EXERCISE GOAL >>
Every line from the one containing "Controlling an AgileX" to the final line of the material below must be reproduced exactly; leave out all other lines.
══ DATA SHOWN ══
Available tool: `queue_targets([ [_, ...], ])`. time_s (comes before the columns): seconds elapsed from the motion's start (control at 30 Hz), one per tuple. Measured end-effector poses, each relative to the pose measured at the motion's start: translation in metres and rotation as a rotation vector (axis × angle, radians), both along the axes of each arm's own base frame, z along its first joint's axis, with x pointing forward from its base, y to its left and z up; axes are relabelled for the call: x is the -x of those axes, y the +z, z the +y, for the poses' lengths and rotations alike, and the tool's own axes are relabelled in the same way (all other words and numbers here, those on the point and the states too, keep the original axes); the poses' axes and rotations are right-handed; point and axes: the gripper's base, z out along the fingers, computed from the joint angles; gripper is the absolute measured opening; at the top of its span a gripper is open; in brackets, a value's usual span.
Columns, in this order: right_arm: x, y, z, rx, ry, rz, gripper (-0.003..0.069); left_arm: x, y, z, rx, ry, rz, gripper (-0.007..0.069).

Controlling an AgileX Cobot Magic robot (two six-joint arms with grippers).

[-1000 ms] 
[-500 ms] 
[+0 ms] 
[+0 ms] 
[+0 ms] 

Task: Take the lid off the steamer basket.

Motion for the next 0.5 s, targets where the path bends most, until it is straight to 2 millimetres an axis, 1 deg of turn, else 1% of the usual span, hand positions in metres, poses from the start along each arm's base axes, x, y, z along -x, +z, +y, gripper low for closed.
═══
WORKED SOLUTION >>
Controlling an AgileX Cobot Magic robot (two six-joint arms with grippers).

[-1000 ms] 
[-500 ms] 
[+0 ms] 
[+0 ms] 
[+0 ms] 

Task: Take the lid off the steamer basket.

Motion for the next 0.5 s, targets where the path bends most, until it is straight to 2 millimetres an axis, 1 deg of turn, else 1% of the usual span, hand positions in metres, poses from the start along each arm's base axes, x, y, z along -x, +z, +y, gripper low for closed.

The output above is complete.